Properties of non-doped organic light-emitting devices based on an ultrathin iridium complex phosphor layer

Abstract

Organic light-emitting devices (OLEDs) were constructed with a structure of indium tin oxide (ITO)/N,N’-bis(naphthalen-1-yl)-N,N’-bis(phenyl)-benzidine (NPB) (50 − x nm)/bis[2-(4-tertbutylphenyl)benzothiazolato-N,C2’] iridium (acetylacetonate) [(t-bt)2Ir(acac)] (dnm)/NPB (x nm)/2,2’,2"(1,3,5-benzenetriyl)tris-(1-phenyl-1H-benzimidazole) (TPBI) (30 nm)/Mg:Ag (200 nm). A thin blue emission material of NPB was used as a separating layer, and the (t-bt)2Ir(acac) yellow phosphorescent dye was acted as an ultrathin light-emitting layer. TPBI acted as both hole-blocking and electron-transporting layer. By changing the location (x) and the thickness (d) of the phosphor dye, the variation of device performance were investigated.

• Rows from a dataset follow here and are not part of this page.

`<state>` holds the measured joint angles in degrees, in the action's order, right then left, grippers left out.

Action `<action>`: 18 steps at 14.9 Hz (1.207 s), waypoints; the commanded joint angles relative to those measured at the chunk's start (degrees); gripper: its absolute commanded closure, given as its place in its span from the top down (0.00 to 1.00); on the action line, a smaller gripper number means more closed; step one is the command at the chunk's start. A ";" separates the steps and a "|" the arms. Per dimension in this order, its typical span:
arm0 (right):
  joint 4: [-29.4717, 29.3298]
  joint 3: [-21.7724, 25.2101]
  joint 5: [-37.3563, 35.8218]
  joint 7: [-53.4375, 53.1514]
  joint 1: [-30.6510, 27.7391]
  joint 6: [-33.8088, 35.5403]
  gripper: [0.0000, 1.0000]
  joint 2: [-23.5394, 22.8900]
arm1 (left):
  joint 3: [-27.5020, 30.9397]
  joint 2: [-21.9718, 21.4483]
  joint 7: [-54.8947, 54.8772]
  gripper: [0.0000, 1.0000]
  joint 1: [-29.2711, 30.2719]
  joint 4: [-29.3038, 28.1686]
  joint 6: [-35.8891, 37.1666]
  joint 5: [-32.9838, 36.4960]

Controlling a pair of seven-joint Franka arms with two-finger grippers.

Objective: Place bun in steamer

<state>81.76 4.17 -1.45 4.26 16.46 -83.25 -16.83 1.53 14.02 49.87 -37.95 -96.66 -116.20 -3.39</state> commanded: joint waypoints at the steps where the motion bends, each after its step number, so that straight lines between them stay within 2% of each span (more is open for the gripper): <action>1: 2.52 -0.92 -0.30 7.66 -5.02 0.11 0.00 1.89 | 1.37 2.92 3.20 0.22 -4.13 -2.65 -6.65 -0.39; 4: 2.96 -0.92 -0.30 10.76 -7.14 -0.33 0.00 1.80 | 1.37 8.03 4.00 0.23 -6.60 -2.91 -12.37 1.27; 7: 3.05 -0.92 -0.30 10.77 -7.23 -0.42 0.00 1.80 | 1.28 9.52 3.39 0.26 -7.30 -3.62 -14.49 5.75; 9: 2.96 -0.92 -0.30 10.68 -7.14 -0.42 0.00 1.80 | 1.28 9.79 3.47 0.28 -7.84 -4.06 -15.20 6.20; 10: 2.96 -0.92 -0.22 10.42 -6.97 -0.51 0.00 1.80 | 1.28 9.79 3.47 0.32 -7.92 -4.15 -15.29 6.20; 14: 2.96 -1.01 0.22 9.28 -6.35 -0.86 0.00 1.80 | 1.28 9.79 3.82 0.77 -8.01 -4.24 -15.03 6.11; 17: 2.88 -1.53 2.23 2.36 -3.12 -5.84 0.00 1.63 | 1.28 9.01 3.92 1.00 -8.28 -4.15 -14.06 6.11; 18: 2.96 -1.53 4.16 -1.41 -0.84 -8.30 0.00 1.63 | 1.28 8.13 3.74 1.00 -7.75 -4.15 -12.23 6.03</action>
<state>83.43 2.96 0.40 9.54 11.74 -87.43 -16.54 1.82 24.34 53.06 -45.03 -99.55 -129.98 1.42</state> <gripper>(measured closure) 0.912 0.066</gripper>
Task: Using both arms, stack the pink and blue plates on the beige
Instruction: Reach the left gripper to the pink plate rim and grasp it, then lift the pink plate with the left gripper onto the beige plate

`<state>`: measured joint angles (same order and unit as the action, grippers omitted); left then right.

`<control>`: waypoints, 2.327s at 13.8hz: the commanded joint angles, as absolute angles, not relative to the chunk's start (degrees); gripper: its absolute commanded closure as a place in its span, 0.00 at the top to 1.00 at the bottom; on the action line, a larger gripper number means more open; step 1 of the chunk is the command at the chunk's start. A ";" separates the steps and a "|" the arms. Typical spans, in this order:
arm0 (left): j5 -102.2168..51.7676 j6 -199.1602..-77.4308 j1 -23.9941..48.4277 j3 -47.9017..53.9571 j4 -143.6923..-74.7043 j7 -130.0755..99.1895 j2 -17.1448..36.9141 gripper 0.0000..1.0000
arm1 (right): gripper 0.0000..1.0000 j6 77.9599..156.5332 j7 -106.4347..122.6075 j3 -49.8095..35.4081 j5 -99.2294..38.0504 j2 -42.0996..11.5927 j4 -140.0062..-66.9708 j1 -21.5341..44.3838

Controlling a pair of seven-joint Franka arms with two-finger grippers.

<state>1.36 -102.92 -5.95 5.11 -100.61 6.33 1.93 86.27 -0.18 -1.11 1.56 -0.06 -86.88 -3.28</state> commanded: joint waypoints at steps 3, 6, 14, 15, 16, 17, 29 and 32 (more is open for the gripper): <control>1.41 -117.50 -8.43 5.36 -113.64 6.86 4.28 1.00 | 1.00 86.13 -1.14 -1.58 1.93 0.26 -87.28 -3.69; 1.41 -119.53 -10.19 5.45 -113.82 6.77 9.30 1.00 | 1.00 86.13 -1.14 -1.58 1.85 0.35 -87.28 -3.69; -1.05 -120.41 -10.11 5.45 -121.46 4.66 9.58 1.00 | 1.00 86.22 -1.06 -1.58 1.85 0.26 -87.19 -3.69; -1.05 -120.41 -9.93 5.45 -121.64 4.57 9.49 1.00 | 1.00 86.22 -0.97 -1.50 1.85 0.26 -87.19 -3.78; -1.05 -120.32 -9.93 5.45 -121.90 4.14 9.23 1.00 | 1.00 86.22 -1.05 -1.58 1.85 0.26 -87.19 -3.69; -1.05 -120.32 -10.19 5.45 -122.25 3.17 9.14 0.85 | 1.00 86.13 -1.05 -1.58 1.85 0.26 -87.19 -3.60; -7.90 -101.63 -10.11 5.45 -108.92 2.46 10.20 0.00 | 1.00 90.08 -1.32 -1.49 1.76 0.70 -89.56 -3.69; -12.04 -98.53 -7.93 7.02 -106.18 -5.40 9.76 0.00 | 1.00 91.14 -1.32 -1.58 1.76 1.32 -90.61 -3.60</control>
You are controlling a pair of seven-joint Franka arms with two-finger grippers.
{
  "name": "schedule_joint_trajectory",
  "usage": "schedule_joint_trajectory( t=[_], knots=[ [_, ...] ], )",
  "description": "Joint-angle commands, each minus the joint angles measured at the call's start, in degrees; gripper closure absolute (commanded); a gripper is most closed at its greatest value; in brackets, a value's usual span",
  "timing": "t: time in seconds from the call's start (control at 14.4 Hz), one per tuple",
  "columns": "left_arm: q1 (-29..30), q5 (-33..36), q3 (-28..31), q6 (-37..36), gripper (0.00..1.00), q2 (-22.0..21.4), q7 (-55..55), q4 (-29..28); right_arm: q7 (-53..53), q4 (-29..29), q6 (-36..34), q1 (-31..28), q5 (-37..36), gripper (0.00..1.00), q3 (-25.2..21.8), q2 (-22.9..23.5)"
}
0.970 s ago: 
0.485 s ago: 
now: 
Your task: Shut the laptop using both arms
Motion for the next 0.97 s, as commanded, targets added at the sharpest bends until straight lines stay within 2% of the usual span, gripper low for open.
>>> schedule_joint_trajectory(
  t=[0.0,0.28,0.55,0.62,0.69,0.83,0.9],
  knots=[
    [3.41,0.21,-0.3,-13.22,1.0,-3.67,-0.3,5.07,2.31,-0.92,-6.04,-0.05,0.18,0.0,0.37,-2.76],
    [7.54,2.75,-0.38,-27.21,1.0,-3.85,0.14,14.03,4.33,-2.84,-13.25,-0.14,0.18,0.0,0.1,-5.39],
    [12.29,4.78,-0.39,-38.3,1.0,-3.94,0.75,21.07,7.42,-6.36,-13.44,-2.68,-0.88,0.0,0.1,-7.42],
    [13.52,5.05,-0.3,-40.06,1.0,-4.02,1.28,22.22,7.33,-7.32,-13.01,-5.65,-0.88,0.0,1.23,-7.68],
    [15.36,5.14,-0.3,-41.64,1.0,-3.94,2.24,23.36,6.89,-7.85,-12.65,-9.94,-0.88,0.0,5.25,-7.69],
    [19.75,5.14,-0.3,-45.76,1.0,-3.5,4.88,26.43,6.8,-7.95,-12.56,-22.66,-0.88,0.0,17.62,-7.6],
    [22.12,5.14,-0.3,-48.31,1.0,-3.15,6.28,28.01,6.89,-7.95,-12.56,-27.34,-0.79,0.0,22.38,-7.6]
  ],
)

The results showed that all the devices had a turn-on voltage of 2.8 V. In the case of d = 0.2 nm and x = 5 nm, the OLED had a maximum luminance of 18367 cd/m2 and a maximum power efficiency of 5.3 lm/W. The high performance is attributed to both direct charge carrier trapping of iridium phosphor dye and the thin NPB separation layer, which effectively confines the recombination zone of charge carriers.